Мне удалось вымучить улыбку, насколько позволила боль.

— Старая ведьма, которая предсказала мне неудачу? Яд вскипит во мне, если я приму ее снадобья. Вероятно, тогда и сбудется ее предсказание.

Женщина — возможно, девушка — рассмеялась.

— Вельвы так не поступают. Кроме того, мой отец сочтет это дурной шуткой, если ты умрешь в его доме. Это плохо отразится на нем, а Икатри зависит от его расположения.

— Твой отец? — спросил я.

— Герцог Маладона, глупый, — сказала она и отошла от меня, оставив на моих коленях горшочек и свернутую шкуру.

Я наблюдал, как двигаются ее ягодицы, пока она шла. Подумал: «Возможно, я не умру, если у меня хватает сил интересоваться хорошо скроенным задом».

Она обернулась и перехватила мой взгляд.

— Меня зовут Элин.

Она затерялась в толпе, растворилась в клубах дыма.

Я выпил порошок Икатри и закусил кожаный ремень, пока Макин накладывал мазь на ожог. Бесспорно, он ловко владел мечом, но как лекарь никуда не годился. Я чуть ли не прогрыз ремень насквозь, но когда процедура была завершена, боль утихла, осталось лишь легкое жжение.

Элин обмолвилась, что Икатри зависит от расположения ее отца. Хорошо, если бы это было так, а не наоборот. Макин вел разведку: то здесь, то там невзначай задавал интересующие меня вопросы — и приносил полученные ответы.

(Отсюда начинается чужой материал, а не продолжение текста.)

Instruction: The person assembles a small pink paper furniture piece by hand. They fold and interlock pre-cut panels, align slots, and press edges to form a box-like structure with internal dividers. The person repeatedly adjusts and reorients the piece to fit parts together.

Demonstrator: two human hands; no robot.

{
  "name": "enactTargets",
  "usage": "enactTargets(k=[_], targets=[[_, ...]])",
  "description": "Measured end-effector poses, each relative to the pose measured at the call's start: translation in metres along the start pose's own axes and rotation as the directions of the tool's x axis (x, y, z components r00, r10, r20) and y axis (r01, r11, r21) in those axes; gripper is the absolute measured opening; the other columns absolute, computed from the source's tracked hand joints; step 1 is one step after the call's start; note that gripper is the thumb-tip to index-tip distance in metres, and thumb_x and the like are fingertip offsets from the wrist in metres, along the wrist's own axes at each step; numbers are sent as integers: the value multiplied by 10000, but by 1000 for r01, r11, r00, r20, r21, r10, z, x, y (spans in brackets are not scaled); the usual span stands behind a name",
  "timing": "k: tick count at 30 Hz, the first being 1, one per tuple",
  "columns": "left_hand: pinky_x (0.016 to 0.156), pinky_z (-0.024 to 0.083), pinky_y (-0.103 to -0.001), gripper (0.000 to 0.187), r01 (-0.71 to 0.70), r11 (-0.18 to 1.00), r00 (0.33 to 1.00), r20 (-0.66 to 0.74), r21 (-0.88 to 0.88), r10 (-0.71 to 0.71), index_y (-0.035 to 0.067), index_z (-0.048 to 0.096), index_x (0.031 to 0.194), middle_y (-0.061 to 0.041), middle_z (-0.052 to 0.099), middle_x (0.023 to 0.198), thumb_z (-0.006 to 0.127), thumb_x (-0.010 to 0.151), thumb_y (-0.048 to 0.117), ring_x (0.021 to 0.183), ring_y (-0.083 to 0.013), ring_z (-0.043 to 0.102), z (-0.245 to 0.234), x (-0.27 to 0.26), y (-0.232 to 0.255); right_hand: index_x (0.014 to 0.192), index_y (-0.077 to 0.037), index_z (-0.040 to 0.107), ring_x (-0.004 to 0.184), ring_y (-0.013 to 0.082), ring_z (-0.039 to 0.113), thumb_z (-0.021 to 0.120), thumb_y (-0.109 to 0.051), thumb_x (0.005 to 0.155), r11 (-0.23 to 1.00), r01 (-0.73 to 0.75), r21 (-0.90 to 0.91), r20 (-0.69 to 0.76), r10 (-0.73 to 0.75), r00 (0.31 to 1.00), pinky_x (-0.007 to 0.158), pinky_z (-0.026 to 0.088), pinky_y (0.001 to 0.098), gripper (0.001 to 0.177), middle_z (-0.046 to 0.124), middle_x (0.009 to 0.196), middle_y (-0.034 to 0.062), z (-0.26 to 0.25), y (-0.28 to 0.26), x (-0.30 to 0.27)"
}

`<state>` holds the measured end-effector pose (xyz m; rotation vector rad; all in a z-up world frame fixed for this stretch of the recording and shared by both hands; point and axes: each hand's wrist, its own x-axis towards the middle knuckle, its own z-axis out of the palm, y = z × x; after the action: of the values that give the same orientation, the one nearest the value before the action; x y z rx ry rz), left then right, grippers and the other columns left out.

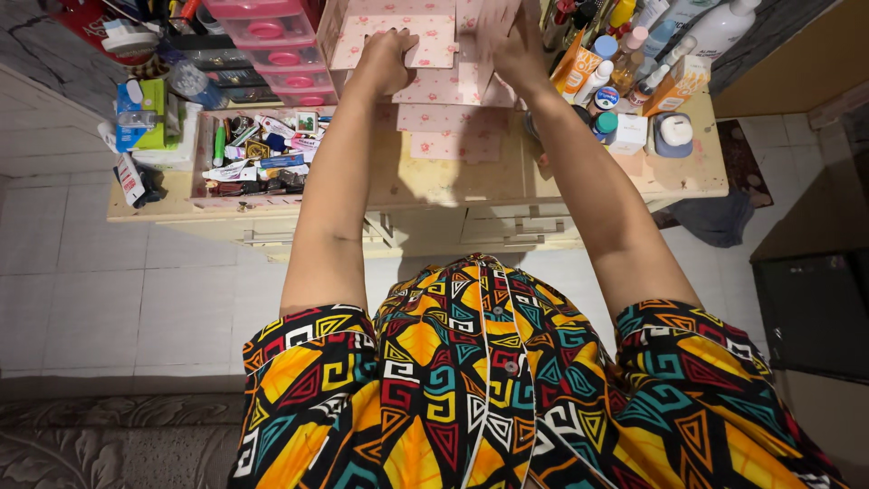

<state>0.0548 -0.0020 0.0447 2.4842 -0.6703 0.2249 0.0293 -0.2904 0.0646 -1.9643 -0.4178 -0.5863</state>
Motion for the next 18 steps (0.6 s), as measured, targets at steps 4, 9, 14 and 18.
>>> enactTargets(k=[4,9,14,18], targets=[[1054,438,-439,557,-8,1000,1000,-13,8,8,39,713,1253,-237,631,1324,840,714,89,1221,-424,574,-4,1,5,1239,23,594,1078,335,653,571,-17,932,1000,-9,-10,1,9,1000,947,511,386,310,676,1153,185,0,2,8],[992,514,-419,507,46,998,998,42,-39,-44,64,725,1240,-220,699,1193,824,743,67,1136,-395,650,-12,2,14,1191,18,611,1033,329,670,574,3,909,999,-35,-29,-4,35,999,909,530,380,285,688,1099,174,-2,-2,19],[934,538,-428,510,101,995,979,177,18,-103,113,724,1235,-212,712,1111,830,736,100,1074,-391,668,-23,5,18,1144,14,627,989,324,686,576,23,886,997,-70,-41,-17,69,997,870,549,375,263,700,1044,164,-5,-17,24],[930,533,-451,455,-99,962,951,310,255,16,87,750,1168,-195,729,1099,838,730,175,1074,-404,660,-25,17,13,1116,34,613,986,347,666,553,46,852,998,26,62,-21,-25,999,882,546,392,271,681,1030,185,-7,-22,22]])
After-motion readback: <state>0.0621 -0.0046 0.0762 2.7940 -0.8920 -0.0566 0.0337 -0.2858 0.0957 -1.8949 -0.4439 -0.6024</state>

Никто не говорил об этом напрямую, но, собрав вместе все ответы и посмотрев на них под особым углом, мы поняли, что Скилфа, Повелительница льда, вокруг своих холодных пальцев обмотала много нитей, жизненно важных для этого северного края, и тянула их по своему усмотрению. Я не сомневался, что местная знать плясала под ее музыку, сама того не подозревая. Икатри, как сказал Макин, была рыбешкой помельче. Я размышлял об этом тихими ночами наедине со своей болью. Аларику следовало бы остерегаться, даже мелкая рыбешка может изрядно напакостить.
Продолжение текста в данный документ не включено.